No all’apartheid sindacale
Rischia di passare sotto silenzio il Testo Unico sulla Rappresentanza firmato il 10 gennaio scorso da Cgil, Cisl e Uil (Camusso, Bonanni, Angeletti) e Confindustria (Squinzi) che esplicita il regolamento applicativo dell’accordo del 31 maggio 2013 sulla rappresentanza sindacale.
Un accordo che vuole ridurre la rappresentanza sindacale ad un ruolo subalterno all’impresa con l’intento di correre ai ripari rispetto all’orientamento della Corte Costituzionale e quindi ridurre i diritti sindacali sui luoghi di lavoro oltre a sanzionare il diritto di sciopero.
Stando alla lettera di quel regolamento tante e complesse sono le regole che sarebbe opportuno che ad ogni delegato sia affiancato un avvocato per non incorrere in sanzioni pecuniarie per la sua attività sindacale.
L’accordo viola la recente sentenza della Corte Costituzionale che ha riammesso la FIOM in Fiat, e afferma che solo i firmatari che accettano tutte le sue regole hanno i diritti sindacali, dalle deroghe aziendali sui CCNL e sulla stessa legge in materia di orari, prestazione lavorativa e condizioni di lavoro in azienda, praticamente su tutto quanto riguarda il rapporto fra azienda e lavoratore.
Un accordo che per chi contesta gli accordi, anche quelli in deroga, sono previste sanzioni anche pecuniarie sia per i sindacati che per i delegati che vogliono magari contestare un aumento dell’intensità lavorativa o contro modifiche degli orari di lavoro come nel caso delle domeniche per il settore del commercio.
Questo è semplicemente l’accordo separato di Pomigliano esteso a tutti e tenta di sostituirsi alle prerogative del Parlamento dando un’applicazione monopolistica e di parte all’articolo 39 della Costituzione con l’intento di blindare la rappresentanza sindacale, espropriare i lavoratori dei loro diritti nei luoghi di lavoro per attribuirli a Cgil, Cisl e Uil, estinguere il conflitto tra capitale e lavoro, trasformare il sindacato da strumento di organizzazione, di tutela e di emancipazione dei lavoratori in una formidabile stampella degli interessi del capitale e delle imprese.
Oggi il comitato centrale della Fiom chiede il ritiro della firma da parte della Cgil, dimenticando che l’accordo del 31 maggio che disegnava un sindacato collaborativo e connivente con le controparti lo hanno approvato a grande maggioranza.
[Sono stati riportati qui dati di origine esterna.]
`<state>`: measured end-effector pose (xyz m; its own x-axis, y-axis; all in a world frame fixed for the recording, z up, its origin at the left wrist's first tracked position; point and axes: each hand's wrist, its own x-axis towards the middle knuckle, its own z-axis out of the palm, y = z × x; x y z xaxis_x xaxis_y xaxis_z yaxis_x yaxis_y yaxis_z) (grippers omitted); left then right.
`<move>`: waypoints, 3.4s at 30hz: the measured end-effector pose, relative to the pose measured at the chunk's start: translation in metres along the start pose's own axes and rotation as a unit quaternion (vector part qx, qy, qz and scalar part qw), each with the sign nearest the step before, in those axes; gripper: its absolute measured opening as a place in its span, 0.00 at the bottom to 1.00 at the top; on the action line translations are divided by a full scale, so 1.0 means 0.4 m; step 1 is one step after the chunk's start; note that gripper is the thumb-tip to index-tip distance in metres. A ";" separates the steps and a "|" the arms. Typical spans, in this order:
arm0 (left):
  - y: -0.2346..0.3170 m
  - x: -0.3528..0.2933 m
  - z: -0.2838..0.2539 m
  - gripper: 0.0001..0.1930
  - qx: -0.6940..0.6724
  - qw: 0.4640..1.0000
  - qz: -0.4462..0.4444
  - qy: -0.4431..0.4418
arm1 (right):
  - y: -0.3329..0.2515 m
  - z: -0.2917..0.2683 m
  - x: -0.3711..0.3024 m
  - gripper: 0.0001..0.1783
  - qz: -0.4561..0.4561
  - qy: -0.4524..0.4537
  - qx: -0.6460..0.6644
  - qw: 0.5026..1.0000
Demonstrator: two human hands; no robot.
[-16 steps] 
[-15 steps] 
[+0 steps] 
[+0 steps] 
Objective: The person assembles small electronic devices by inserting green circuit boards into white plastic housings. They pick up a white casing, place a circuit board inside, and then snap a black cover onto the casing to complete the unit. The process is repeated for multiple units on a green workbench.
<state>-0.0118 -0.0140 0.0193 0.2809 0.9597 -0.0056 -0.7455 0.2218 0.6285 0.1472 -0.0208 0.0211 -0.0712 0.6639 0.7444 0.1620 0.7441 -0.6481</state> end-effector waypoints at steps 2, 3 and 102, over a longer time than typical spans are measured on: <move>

Per questo la posizione di Landini appare tardiva ed alla fine inconcludente. Infatti come può essere credibile chi ieri ha approvato quell’accordo che porta un pesante attacco alla democrazia, al diritto di sciopero e sancisce il monopolio dei confederali sulla rappresentanza sindacale e oggi protesta contro il regolamento che da applicazione ai contenuti di quell’accordo?
Forse sbaglio ma questa svolta di Landini appare più come un tentativo di aggiustare il tiro contro la Camusso per ottenere qualche cosa e qualche posto in più nel Congresso o nelle segreterie Cgil che porre le basi per una battaglia sindacale finalizzata a cancellare l’accordo del 31 maggio 2013.
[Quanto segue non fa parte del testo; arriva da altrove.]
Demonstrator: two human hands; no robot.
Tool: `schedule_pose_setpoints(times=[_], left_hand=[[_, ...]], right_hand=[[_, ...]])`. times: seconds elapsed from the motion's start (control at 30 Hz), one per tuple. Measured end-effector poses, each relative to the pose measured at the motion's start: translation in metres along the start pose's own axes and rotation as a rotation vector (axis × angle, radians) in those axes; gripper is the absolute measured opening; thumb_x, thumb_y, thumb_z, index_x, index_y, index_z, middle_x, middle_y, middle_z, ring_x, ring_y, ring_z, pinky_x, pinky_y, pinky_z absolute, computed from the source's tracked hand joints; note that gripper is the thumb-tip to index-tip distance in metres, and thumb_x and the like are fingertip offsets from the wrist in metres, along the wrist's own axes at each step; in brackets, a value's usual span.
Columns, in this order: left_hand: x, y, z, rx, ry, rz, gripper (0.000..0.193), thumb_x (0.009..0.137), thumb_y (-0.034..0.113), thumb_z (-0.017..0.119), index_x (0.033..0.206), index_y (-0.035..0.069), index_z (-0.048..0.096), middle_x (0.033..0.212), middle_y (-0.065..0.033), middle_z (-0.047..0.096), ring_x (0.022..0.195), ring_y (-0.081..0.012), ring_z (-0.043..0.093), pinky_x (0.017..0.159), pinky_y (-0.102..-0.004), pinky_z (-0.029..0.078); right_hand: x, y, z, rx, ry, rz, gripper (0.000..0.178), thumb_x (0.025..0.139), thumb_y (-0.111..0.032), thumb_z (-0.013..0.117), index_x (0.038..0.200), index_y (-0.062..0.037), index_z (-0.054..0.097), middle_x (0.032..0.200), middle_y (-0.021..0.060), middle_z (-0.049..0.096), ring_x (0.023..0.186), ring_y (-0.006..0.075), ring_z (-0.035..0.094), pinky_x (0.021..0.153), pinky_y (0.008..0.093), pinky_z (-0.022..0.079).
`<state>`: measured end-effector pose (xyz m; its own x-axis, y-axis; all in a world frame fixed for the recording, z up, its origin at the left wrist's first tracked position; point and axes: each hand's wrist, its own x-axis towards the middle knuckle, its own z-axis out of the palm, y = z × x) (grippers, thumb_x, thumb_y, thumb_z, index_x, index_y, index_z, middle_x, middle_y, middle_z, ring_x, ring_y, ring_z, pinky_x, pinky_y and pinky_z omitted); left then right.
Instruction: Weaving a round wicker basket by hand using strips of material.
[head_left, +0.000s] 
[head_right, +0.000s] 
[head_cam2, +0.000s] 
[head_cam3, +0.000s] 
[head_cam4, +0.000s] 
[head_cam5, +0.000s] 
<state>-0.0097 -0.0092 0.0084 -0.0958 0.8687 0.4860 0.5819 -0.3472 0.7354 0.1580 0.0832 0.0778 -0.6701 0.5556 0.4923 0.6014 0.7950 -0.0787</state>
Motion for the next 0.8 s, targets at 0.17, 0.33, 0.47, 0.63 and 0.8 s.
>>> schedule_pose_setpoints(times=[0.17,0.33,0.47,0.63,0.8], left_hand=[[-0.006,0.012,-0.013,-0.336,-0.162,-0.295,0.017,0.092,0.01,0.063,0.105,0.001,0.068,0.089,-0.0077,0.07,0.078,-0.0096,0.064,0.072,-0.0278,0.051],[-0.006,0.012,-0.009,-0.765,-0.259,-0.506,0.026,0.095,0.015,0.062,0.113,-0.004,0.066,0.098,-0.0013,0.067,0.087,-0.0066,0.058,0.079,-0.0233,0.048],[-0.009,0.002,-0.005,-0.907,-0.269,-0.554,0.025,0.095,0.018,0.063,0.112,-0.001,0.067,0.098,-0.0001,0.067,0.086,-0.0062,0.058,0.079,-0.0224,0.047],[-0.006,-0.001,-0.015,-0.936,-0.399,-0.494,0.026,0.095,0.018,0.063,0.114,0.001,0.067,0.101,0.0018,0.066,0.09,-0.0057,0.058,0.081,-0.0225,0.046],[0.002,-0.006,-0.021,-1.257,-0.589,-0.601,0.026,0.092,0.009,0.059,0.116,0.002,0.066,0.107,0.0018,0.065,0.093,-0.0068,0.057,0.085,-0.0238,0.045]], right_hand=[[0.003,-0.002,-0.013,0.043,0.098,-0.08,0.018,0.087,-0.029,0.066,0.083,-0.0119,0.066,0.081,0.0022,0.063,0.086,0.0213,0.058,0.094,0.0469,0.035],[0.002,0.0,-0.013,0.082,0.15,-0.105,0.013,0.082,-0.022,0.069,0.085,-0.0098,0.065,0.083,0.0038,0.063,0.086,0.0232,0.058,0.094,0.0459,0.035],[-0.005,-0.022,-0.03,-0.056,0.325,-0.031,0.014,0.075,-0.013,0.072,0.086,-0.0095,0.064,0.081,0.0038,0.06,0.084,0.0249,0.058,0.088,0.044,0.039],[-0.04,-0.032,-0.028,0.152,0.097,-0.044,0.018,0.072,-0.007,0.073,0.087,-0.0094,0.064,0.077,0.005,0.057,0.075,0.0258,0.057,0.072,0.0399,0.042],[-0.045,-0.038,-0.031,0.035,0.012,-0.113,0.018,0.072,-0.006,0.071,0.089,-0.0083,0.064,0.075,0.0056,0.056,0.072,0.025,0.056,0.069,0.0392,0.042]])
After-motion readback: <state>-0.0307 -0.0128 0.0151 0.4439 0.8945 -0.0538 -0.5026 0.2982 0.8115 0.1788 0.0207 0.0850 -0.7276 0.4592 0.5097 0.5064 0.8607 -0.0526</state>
Per questo ritengo fondamentale organizzare una grande mobilitazione permanente, capace di coinvolgere delegati e lavoratori di tutte le sigle sindacali di base e di quanti continuano a credere che il diritto del lavoratore di scegliere da chi farsi rappresentare non può essere sacrificato per poter sedere al tavolo dei padroni.
Una prima iniziativa consiste nel dare una corretta informazione ai lavoratori ed alle lavoratrici sui contenuti di quelle intese come condizioni per organizzare lotte di resistenza per cancellare un accordo che sancisce l’apartheid sindacale dentro i luoghi di lavoro.
Ezio Casagranda
In questo momento chi sosterrebbe che il PD sta dalla parte dei lavoratori???Gli stessi che lo direbbero della CGIL???
E’vero!!!Il sindacato è un’alta cosa!!!Alla CGIL gli va troppo bene essere così.di conseguenza non sarà mai “un altra cosa”!!!